Builders are still hurting after having to mark down prices in an effort to spur demand. Toll Brothers Inc. and Hovnanian Enterprises Inc. last week both reported their second-quarter losses exceeded analysts’ estimates.

“There is no question we’ve come down a pretty steep hill,” Michael Feder, chief executive officer of Radar Logic Inc., a research and analytics company that tracks home prices, said in a Bloomberg Television interview on June 10. Still, stabilization in home values in recent months is “in great contrast to last year,” he said.

Source

June 12, 2009

Fed’s Buying Loses Steam as Mortgage Rates Rise: Chart of Day

Filed under: technology — Tags: , — Gladiator @ 9:24 am

The Federal Reserve’s mortgage- buying program to bolster housing demand by lowering fixed interest rates is losing effectiveness at a time of the year when sales of U.S. real estate traditionally peak.
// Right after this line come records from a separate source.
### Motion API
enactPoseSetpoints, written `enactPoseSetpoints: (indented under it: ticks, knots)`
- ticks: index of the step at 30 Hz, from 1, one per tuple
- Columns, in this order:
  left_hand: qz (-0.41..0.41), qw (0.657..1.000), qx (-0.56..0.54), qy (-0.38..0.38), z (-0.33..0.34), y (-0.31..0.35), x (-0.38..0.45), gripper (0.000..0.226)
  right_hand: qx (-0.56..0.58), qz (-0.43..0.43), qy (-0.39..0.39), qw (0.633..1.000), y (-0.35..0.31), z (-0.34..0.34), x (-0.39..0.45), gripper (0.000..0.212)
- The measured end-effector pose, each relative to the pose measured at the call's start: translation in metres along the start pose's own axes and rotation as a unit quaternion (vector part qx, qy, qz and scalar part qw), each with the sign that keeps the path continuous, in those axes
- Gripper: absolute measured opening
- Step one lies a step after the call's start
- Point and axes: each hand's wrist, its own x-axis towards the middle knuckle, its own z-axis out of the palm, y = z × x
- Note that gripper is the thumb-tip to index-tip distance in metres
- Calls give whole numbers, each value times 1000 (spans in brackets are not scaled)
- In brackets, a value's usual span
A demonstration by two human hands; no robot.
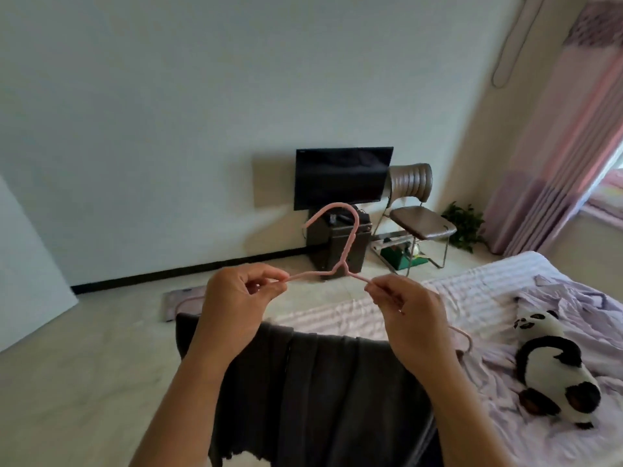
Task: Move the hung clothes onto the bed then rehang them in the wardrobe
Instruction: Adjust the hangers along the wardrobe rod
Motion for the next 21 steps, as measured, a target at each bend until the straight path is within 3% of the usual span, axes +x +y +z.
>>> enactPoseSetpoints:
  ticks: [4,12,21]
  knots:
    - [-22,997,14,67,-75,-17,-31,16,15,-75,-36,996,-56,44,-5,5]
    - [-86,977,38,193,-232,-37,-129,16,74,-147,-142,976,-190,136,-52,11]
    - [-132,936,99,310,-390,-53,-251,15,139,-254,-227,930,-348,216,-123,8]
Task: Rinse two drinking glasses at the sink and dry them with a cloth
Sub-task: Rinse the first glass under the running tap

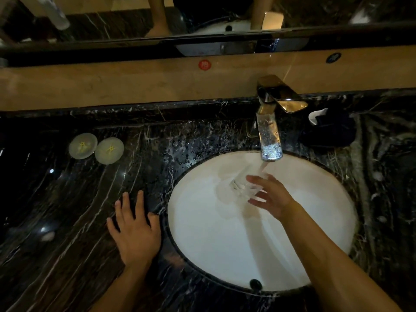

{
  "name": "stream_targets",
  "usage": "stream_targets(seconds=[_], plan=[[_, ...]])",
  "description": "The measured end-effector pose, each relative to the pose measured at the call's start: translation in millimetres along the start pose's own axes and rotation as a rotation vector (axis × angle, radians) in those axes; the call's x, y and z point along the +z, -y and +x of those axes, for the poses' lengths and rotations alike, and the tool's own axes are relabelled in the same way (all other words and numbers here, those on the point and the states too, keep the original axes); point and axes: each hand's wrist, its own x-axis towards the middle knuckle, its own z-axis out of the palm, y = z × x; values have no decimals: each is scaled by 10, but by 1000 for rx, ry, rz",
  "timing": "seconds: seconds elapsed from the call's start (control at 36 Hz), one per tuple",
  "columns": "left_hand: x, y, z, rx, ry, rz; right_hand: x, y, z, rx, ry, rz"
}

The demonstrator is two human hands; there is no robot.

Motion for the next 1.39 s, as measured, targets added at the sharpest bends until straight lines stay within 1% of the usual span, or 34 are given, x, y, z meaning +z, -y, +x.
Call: stream_targets(seconds=[0.06, 0.11, 0.28, 0.47, 0.56, 0.67, 0.78, 0.92, 0.97, 1.03, 1.08, 1.14, 1.22, 1.28, 1.33, 1.39], plan=[[0, 1, 3, -2, 3, 3, 15, -15, 7, 144, 41, 166], [1, -2, 4, -3, 1, 3, 36, -22, 20, 249, 72, 307], [5, 3, -6, 0, -18, -3, 55, -9, 65, 369, 126, 626], [14, -3, -4, 5, -21, -14, 102, 124, 26, 354, 61, 931], [11, 6, -2, -1, -10, -9, 106, 142, 12, 357, 69, 1048], [4, 3, -8, 5, -19, -16, 46, 83, -34, 335, 117, 1083], [2, -7, -10, 0, -17, -21, -112, -55, -111, 298, 214, 985], [-5, -11, -12, -3, -2, -17, -314, -135, -304, 236, 325, 725], [-2, 6, 5, -7, 6, -15, -328, -149, -364, 219, 275, 596], [-2, 8, -4, -8, 17, -16, -355, -168, -424, 182, 146, 396], [-9, -4, -16, -5, 17, -24, -379, -203, -473, 76, -24, 24], [-17, -20, -29, -1, 19, -25, -388, -262, -522, -87, -182, -350], [-32, -44, -30, -9, 28, -20, -432, -393, -545, -319, -294, -761], [-56, -58, -27, -11, 48, -19, -485, -478, -575, -410, -324, -860], [-76, -62, -15, -17, 69, -13, -533, -531, -623, -466, -338, -866], [-96, -70, -4, -21, 83, -14, -568, -548, -674, -510, -345, -809]])
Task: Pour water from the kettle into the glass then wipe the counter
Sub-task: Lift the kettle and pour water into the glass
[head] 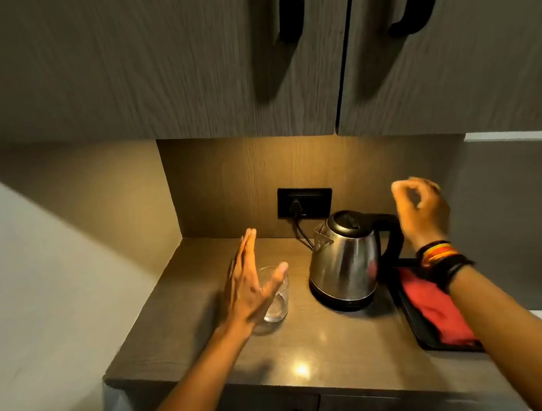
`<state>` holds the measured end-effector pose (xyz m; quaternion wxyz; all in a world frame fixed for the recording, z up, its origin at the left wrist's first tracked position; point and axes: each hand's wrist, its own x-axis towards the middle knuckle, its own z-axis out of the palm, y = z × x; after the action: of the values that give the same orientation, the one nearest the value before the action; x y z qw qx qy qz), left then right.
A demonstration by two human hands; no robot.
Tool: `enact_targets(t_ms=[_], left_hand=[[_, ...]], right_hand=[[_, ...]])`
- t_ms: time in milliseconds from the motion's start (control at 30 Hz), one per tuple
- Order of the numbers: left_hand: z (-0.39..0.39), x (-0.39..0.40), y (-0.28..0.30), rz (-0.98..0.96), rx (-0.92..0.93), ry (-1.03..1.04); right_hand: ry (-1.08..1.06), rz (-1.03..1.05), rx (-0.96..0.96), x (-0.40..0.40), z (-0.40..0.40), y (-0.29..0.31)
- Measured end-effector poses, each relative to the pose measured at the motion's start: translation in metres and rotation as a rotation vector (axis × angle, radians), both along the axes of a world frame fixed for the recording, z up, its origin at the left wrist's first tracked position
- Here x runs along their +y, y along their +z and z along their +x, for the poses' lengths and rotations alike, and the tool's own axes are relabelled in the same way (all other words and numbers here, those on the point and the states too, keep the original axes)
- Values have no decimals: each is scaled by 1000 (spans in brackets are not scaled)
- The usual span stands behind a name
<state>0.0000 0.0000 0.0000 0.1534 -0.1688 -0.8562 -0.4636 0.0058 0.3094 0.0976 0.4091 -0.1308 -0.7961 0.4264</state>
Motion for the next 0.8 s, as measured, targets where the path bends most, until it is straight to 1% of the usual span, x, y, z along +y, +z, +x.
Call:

The CHART OF THE DAY shows the Fed’s influence on rates has waned over the course of bond buying that more than doubled purchases in three weeks or less. The first effort, in March, drove rates to a record low. After the last, they rose to a 2009 high. The figures shown exclude sales of bonds.

“The government played chicken with the bond market and it lost,” said Randy Johnson, president of Newport Beach, California-based Independence Mortgage Co. “If they were able to keep it up long enough, the housing market would heal and the rest on the economy could start its recovery. What has happened, however, is that the bond market called their bluff.”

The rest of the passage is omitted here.